“Spring begins with plum blossoms in Mito,” all the pamphlets read. Just before the Sakura (cherry) blossoms start to bloom, the plum blossoms are well fully blossomed. Although Sakura blossoms are known as the symbolic flower of Japan, plum blossoms are still a sight worth seeing.
Kairakuen garden was built during the Edo period and has been a well known spot since then for plum blossom viewing. This festival is held every year from February 20th to March 31st and is completely free. More than 3,000 trees fill the park and, the colors range from snow white to a very vibrant pink.
Some views of the park.
Getting there is about a two hour train rid from Tochigi prrefecture. There are three seperate sections for the park. The main area is where the trees and festival food is located. Here many people eat bentos (Japanese lunch boxes) on the grass and watch some traditional kimono dance performances. You can walk through the house of Nariaki Tokugawa to see an imperial emperor style home, visit the spring water park, and walk through the beautiful Tokiwa shrine. The park is pretty big but I do recommend walking the full length just to get a good view of the entire area.
It’s not the most famous festival in the Kanto area but it’s been gaining a lot of notoraiity over the past couple of years. It’s free and on a beautiful day, it’s the perfect setting for a lovely park stroll.
A well known area of Tochigi prefecture is Nikko (日光). Nikko, a city to the north of Tochigi prefecture, has been the center of Buddhist and Shinto mountain worshipping. Every year thousands of visitors come to this realively rural city to enjoy the reminicents of ancient Japan. Nikko, being home to three big mountains in Japan is also a popular spot for hiking.
Some views of the mountain hike
Meet Nakimushisan (鳴虫山), a small mountain in Nikko located just a ten minute walk away from the Tobu Nikko Station. I never hiked before so I wasn’t sure what to expect from the excursion. I fooled myself into thinking that it would be a light stroll. Maybe there would be some hills, and a few rough spots, nothing could’ve prepared me for this hike.
It was rough from the beginning, the path started out narrow and never widened at any point. Due to erosion and earthquakes, many of the man-made paths were torn apart. Despite how hard the trail was, this is still considered a 2-4 hour hike. After the treacherous climb the view from the top of the mountain was really nice. Up top, on a clear day you can see just about all of Nikko city and the point of Nantaisan.
Views from the top
The hike down was the hardest. The other end of the path was just rocks, so unstable in fact most of the path you had to use the ropes to get down safely. At the end of the path was the real beauty, the Kanmanga-fuchi Abyss.

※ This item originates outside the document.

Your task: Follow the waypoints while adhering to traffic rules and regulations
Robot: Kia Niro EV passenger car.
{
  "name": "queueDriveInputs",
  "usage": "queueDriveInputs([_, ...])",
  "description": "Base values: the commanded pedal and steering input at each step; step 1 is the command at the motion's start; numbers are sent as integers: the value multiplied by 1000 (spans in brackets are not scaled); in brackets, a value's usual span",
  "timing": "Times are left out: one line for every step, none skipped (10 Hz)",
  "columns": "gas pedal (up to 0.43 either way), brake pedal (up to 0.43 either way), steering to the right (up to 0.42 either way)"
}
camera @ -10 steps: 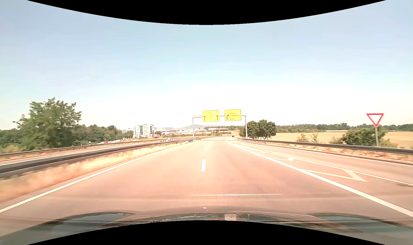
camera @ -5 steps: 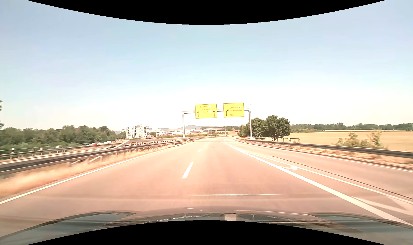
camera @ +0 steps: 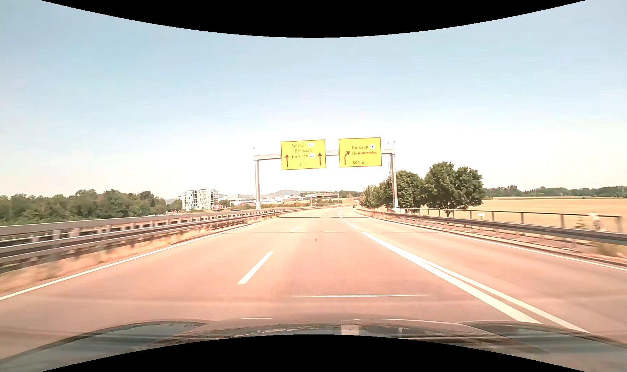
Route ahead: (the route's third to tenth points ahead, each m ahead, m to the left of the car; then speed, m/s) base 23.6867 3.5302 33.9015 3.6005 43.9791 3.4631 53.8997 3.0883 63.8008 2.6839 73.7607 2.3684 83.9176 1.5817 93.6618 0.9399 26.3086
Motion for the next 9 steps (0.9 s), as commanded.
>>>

It’s a gorge in central Nikko that is easily accessible by bus or off the mountain trail. In the gorge is a long row of Buddhist monks that watch over travelers and the Nikko Botanical Garden. The monks lined up are called Bake-jizo which loosely means uncountable. It’s said it’s impossible to know how many monks are in the garden, each time you count them you’ll supposedly get a different number.
Very beautiful scenery
Even though my legs still hurt from the weekend, overall I would rate this as a positive experience. The hike was treacherous but the view at the end was well worth it.
Winter is my least favorite season of all four. It gets dark early, it’s cold, chilly, and no matter how many layers I’m wearing I can’t seem to feel completely warm. I never really understood how people love the winter season so much but I think this year I found out.
Hakuba truly was a winter wonderland.
This winter I really came out of my shell both mentally and socially. I took my first ski trip up to Hakuba in Nagano, and it was everything and nothing like I expected it to be. Up the mountains I was expecting cold, harsh winds, with sharp chilly air, but surprisingly it wasn’t all that cold. I don’t know if it was the presence of friendly ALTs or the nice mountain hotspring baths but I barely felt a shiver go down my spine.
My friends and I up the mountain. Sorry for the blurry pictures.
This was my first time skiing ever and the experience was both satisfying and terrifying. Satisfying because, I tried something new and actually enjoyed it. Terrifying because I nearly broke my legs about three times (skiing is a lot harder than it looks). It probably would’ve been better if I had went on the bunny slopes first instead of doing the intermediate course but someone had pointed us in the wrong direction. I kept falling every two minutes and it took me maybe an hour to get down the hill. As much as I wanted to go again I was worn out and ended my ski adventures after one try. In hind sight I should’ve paid for the lessons but I’m better prepared for the next time I go.
My last day in Nagano was even better, mainly because I could cross something off my bucket list, visiting the Snow Monkey Park at the 地獄野猿公苑(Jigokudani Yaen Koen). It was such a perfect day, the sun was out and the view was breathtaking. It’s a shame you can only reach the area by car because getting into the mountain was 800￥.
It’s amazing to see how use to humans the monkeys are as well. You can walk right up to them and they won’t even flinch. Some people were even able to pet them ( I didn’t).
The famous snow monkeys of Japan
For about $300 I had a very memorable winter vacation. I traveled, tried something new, and made some new friends along the way.